Many scientific problems can be solved computationally by using linear algebra to calculate numerical solutions. The data dependencies in linear algebra operations are often expressed in a stencil structure. The ubiquitous parallelisation technique for stencil codes, to enable the solution of large problems on parallel architectures, is domain decomposition.

One of the limitations of domain decomposition, affecting the scalability and overall performance of any stencil code, is the necessity to transmit information from neighbouring stencil grid points between the domains, and in particular between processes, known as halo exchange. The necessity of halo exchange limits the size of problems that can be solved numerically as the performance often scales poorly, in particular in poorly load balanced systems. Extensive work has been done to improve the performance of such codes, such as multi-depth halos and dynamic load balancing by changing the domain size, however, these methods all use the concept of halos for the basic communication pattern.

In this paper we propose an alternative to the traditional halo exchange method of transmitting data between processes. In our model inter-process communication becomes a uni-directional stream, and not an exchange, in that it is transmitted in one direction only. This removes the pair-wise synchronisation between neighbouring processes inherent in the halo exchange pattern. As all communication is unidirectional, data can be updated in place, rather than double-buffered, resulting in half the memory usage of the traditional approach.

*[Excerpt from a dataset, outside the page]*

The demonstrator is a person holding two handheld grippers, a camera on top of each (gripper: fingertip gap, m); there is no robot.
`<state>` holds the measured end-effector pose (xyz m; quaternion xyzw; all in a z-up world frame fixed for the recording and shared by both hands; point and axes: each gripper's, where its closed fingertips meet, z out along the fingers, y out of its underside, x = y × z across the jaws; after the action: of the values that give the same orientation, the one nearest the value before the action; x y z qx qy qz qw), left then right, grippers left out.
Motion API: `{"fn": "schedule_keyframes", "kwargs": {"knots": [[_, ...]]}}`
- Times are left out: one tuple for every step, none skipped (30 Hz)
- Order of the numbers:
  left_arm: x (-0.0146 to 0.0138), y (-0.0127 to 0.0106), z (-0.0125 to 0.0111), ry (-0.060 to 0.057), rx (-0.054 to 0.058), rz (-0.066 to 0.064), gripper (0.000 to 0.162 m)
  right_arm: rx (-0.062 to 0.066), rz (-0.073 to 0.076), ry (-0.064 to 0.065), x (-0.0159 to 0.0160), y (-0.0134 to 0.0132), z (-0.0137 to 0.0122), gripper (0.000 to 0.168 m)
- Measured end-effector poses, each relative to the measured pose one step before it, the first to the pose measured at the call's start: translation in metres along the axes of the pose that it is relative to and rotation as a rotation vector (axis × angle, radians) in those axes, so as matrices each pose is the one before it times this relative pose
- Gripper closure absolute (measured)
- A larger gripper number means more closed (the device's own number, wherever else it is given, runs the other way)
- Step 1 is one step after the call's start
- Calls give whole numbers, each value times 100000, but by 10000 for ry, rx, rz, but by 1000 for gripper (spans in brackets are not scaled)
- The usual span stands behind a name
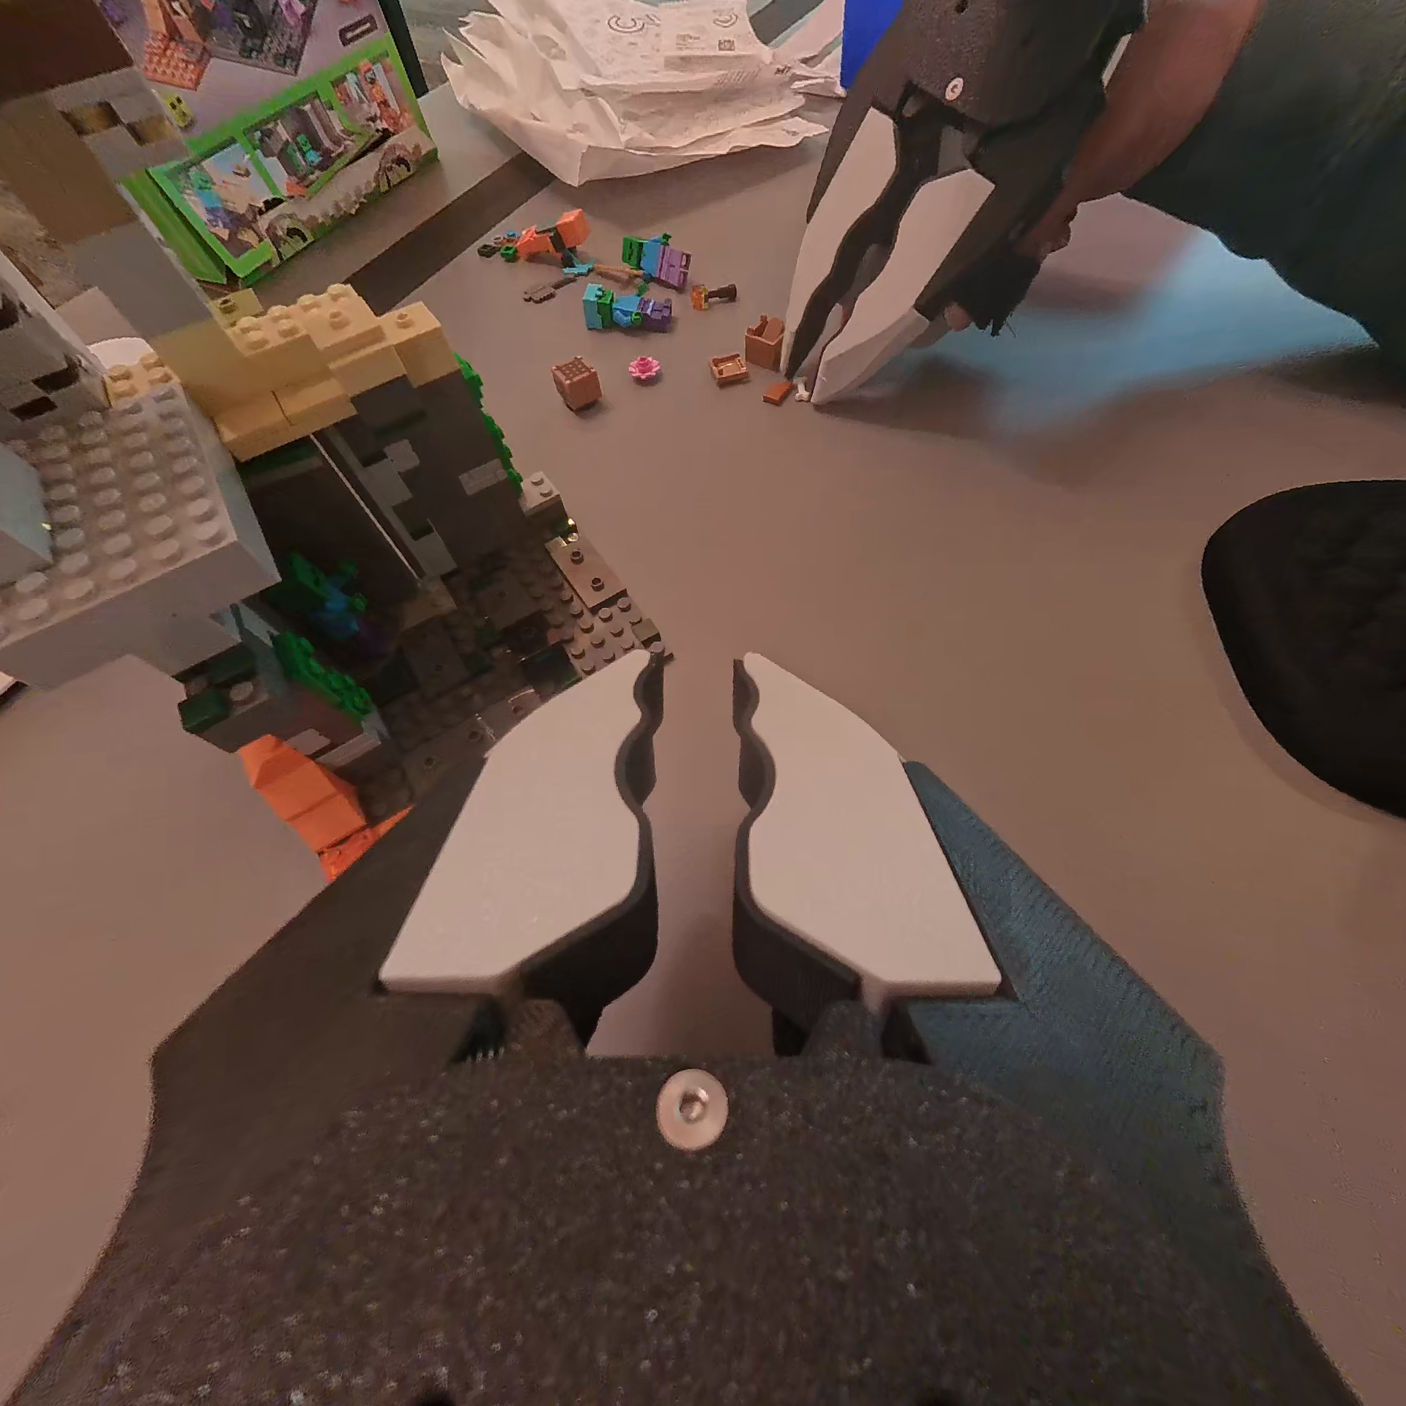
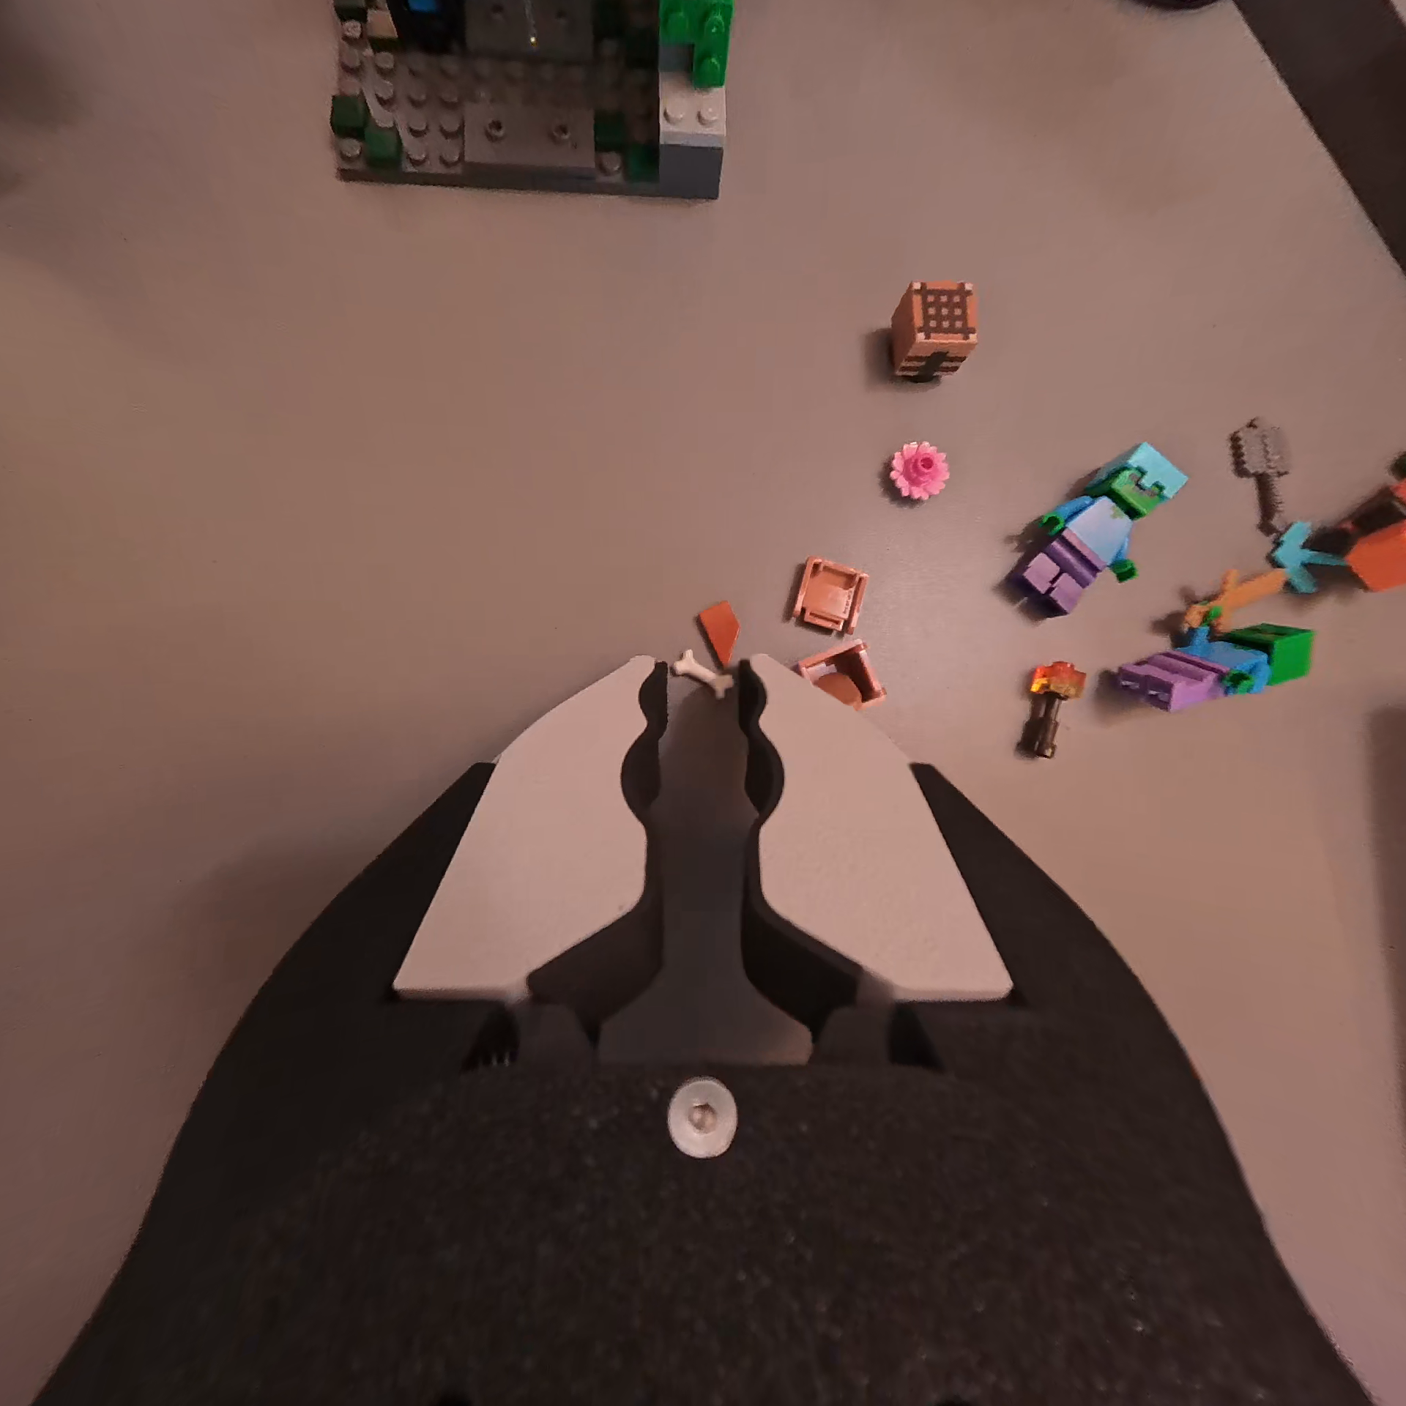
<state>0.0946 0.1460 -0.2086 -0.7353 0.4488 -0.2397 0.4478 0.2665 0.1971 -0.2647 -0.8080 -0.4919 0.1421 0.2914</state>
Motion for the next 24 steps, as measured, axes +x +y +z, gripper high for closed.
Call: {"fn": "schedule_keyframes", "kwargs": {"knots": [[28, 56, 31, 18, -18, -2, 145, -17, 162, -148, -126, 17, 14, 154], [36, 59, 36, 16, -25, 9, 145, -15, 112, -71, -29, 20, 7, 156], [39, 44, 18, 14, -11, 10, 145, -19, 39, -31, 2, 18, 6, 156], [45, 28, 2, 20, -9, 6, 145, -19, 3, -24, -16, 17, -7, 158], [49, 6, -11, 16, -2, 15, 145, -21, 1, -13, -9, 29, -4, 163], [32, -13, -28, 5, 4, 25, 145, -26, 8, -15, -21, 23, -11, 164], [12, -6, -30, -2, 10, 15, 145, -30, -14, -2, -34, 24, -23, 164], [32, 2, -3, 12, 12, -4, 145, -31, -43, 9, -43, 26, -25, 164], [33, 6, 23, 25, 6, -24, 145, -26, -39, 19, -41, 46, -30, 165], [34, 10, 44, 25, 1, -23, 145, -6, -12, 27, -22, 27, -20, 165], [33, 28, 40, 24, -5, -12, 145, 15, 16, 21, 0, 18, -30, 165], [41, 30, 38, 18, -7, -2, 146, 34, 36, 4, 2, 26, -52, 165], [35, 16, 32, 14, -1, 9, 146, 79, 58, -11, 19, -15, -83, 166], [27, 0, 20, 1, 11, 16, 146, 125, 65, -17, 23, -62, -112, 167], [8, -16, 4, -10, 13, 15, 146, 145, 60, 17, 87, -108, -163, 168], [1, -39, -16, -14, 26, 16, 146, 175, 64, 91, 211, -183, -233, 168], [-12, -80, -29, -10, 43, 12, 146, 199, 73, 134, 312, -252, -281, 168], [-13, -78, -33, -6, 43, 1, 146, 202, 67, 143, 311, -277, -294, 168], [-19, -77, -35, -6, 44, -7, 146, 194, 54, 166, 351, -284, -291, 168], [-39, -60, -14, -13, 38, -10, 146, 168, 49, 164, 338, -233, -262, 168], [-18, -15, -23, -4, 18, -9, 146, 149, 43, 161, 326, -198, -219, 168], [-8, 18, 14, 10, -2, -13, 146, 162, 44, 194, 365, -199, -175, 168], [13, 43, 21, 16, -9, -12, 146, 171, 69, 196, 379, -211, -138, 168], [9, 48, 42, 14, -14, -7, 147, 153, 85, 171, 358, -191, -89, 168]]}}
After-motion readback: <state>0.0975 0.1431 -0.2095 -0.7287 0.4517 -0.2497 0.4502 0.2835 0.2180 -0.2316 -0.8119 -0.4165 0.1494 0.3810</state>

In this paper we also present our preliminary findings which show that for a one-dimensional implementation of this model using a Jacobi-stencil code, that the streaming method is consistently faster than the exchange pattern. At 16,000 processes, for both strong and weak scaling, streaming is over ten times faster than halo exchange.

We are currently investigating further optimisation strategies and extending to multi-dimensional domain decomposition.